▶ _Aim of the exercise_
Pick each line containing "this" out of the records.
[[ Supplied data open ]]
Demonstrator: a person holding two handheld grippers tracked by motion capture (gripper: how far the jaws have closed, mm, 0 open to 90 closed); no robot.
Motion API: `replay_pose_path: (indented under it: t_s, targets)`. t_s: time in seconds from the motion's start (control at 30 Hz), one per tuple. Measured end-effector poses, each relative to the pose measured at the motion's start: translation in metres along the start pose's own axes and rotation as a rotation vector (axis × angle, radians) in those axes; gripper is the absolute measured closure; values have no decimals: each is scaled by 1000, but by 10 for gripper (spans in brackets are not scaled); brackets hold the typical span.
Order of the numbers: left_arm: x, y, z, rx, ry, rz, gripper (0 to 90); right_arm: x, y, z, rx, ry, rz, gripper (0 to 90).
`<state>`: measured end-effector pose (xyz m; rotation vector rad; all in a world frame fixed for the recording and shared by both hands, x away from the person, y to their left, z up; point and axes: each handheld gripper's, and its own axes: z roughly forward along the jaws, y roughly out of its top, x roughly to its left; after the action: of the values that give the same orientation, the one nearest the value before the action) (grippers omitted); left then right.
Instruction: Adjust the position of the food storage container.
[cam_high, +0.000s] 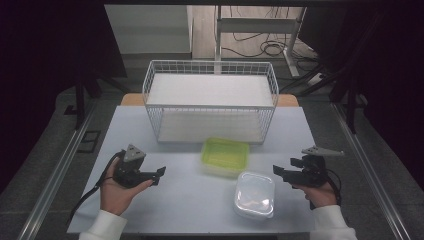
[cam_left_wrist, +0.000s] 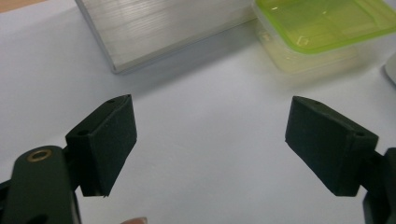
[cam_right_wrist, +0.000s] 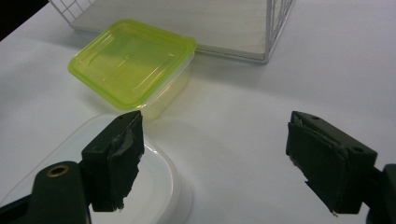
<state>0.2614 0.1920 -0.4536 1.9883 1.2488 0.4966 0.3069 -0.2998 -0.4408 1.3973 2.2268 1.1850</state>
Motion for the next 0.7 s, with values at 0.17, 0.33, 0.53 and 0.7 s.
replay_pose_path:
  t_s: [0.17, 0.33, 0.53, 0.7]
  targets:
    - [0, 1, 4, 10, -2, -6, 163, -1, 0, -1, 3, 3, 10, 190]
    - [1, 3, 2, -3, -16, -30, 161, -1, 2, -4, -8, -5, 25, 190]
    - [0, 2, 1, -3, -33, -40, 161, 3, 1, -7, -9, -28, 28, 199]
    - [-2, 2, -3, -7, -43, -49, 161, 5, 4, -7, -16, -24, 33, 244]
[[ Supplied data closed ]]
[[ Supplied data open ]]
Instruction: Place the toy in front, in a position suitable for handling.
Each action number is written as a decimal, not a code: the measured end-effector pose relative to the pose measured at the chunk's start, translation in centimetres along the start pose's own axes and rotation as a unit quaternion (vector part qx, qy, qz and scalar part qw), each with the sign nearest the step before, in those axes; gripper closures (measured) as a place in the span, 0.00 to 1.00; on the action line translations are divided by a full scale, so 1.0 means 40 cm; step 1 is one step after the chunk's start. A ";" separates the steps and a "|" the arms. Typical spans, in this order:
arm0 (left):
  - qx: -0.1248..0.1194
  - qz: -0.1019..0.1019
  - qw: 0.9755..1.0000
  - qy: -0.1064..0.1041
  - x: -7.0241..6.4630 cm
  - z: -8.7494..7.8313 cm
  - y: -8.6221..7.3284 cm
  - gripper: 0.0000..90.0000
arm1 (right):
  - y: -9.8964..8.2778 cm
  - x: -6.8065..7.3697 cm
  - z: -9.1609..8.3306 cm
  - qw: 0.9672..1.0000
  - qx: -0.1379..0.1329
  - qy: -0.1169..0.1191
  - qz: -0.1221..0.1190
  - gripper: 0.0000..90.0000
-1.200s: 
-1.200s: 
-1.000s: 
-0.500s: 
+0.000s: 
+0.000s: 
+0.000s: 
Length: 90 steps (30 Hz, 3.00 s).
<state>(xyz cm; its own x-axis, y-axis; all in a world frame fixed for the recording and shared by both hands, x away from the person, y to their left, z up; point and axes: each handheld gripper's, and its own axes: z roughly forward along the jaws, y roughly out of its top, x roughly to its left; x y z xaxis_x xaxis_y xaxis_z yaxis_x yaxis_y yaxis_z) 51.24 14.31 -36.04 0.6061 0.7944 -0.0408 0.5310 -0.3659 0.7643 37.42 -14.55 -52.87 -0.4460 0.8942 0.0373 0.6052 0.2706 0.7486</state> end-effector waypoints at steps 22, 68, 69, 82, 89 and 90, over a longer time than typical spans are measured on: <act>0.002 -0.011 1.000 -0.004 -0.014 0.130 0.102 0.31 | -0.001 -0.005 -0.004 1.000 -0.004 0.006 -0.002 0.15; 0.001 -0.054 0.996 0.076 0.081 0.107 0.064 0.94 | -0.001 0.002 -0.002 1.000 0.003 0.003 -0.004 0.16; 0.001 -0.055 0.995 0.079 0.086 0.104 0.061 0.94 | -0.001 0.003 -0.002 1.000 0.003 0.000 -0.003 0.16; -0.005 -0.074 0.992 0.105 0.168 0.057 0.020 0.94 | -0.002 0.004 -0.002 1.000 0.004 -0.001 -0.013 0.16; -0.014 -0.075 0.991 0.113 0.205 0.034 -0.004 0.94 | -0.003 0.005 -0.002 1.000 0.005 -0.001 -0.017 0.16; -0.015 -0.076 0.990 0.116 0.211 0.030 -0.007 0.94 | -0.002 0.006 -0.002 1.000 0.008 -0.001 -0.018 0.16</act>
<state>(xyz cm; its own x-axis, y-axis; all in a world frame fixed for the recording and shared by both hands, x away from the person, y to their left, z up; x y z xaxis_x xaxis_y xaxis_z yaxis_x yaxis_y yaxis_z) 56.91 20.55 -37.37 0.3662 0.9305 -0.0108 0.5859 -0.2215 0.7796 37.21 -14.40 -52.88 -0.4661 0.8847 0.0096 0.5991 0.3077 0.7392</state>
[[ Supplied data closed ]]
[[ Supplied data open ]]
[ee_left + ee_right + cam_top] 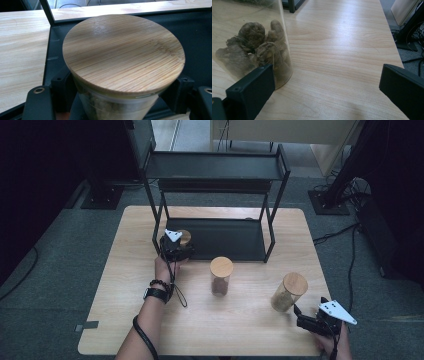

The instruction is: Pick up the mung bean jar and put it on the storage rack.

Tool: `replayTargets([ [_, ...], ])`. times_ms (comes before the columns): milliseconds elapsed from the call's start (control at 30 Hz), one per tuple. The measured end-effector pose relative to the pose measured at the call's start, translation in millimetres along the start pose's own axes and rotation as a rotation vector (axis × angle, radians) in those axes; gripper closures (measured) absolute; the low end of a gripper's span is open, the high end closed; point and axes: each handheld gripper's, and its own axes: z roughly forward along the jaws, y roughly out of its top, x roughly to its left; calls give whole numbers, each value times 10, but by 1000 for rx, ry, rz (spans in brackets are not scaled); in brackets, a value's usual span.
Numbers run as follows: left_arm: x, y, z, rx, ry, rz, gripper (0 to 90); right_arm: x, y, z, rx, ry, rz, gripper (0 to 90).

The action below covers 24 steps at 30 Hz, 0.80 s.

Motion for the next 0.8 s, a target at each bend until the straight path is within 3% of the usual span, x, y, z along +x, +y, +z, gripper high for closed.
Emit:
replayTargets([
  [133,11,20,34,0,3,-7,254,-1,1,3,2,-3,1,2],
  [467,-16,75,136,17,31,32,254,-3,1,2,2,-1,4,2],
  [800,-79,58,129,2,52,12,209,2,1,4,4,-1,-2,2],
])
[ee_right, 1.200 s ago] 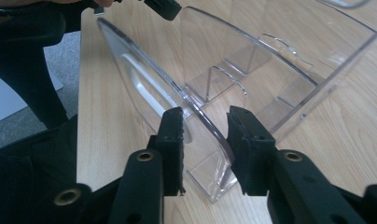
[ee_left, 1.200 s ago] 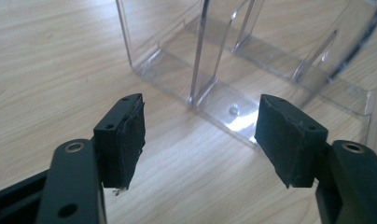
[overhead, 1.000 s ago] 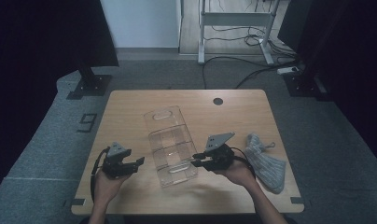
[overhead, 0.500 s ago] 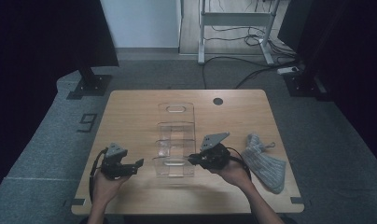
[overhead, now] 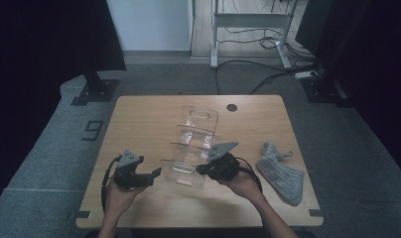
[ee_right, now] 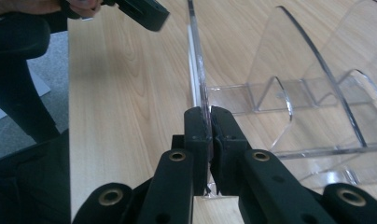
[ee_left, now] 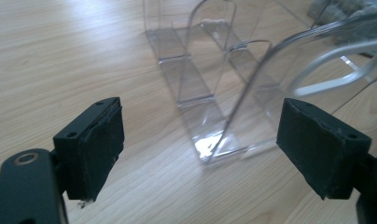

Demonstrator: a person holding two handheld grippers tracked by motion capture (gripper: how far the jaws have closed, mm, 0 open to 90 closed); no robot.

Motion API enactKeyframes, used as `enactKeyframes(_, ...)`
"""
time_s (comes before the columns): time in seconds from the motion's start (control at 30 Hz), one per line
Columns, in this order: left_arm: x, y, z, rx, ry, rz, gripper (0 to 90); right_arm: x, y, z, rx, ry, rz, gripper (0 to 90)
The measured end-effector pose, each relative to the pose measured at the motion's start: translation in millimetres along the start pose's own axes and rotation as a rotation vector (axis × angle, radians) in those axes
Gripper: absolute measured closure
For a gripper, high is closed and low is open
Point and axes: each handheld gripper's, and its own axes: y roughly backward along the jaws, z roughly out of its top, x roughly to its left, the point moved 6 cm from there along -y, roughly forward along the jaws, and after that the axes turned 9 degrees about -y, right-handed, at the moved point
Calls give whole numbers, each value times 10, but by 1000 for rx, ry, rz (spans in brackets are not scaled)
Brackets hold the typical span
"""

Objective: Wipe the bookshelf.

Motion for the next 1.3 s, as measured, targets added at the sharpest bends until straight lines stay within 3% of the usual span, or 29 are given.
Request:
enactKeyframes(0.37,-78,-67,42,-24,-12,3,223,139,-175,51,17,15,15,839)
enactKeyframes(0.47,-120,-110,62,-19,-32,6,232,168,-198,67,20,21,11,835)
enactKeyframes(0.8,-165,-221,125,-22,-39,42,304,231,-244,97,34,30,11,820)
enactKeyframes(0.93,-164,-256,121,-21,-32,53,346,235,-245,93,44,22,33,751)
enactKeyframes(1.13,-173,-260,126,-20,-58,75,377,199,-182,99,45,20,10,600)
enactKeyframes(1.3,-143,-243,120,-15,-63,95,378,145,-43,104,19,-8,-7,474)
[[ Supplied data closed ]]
▶ _Output of the exercise_
Each action number is written as a decimal, not a code: the measured end-effector pose relative to the pose measured at the chunk's start, translation in centimetres along the start pose's own axes and rotation as a unit quaternion (vector part qx, qy, qz and scalar part qw), each with the sign nearest the step before, in those axes; gripper closures (measured) as a place in the span, 0.00 to 1.00; on the action line translations are divided by a full scale, so 1.0 means 40 cm; step 1 is one step after the chunk's start. A ";" separates the steps and a "|" the arms. Typical spans, in this order:
Columns, in this order: left_arm: x, y, z, rx, ry, rz, gripper (0 to 90); right_arm: x, y, z, rx, ry, rz, gripper (0 to 90)

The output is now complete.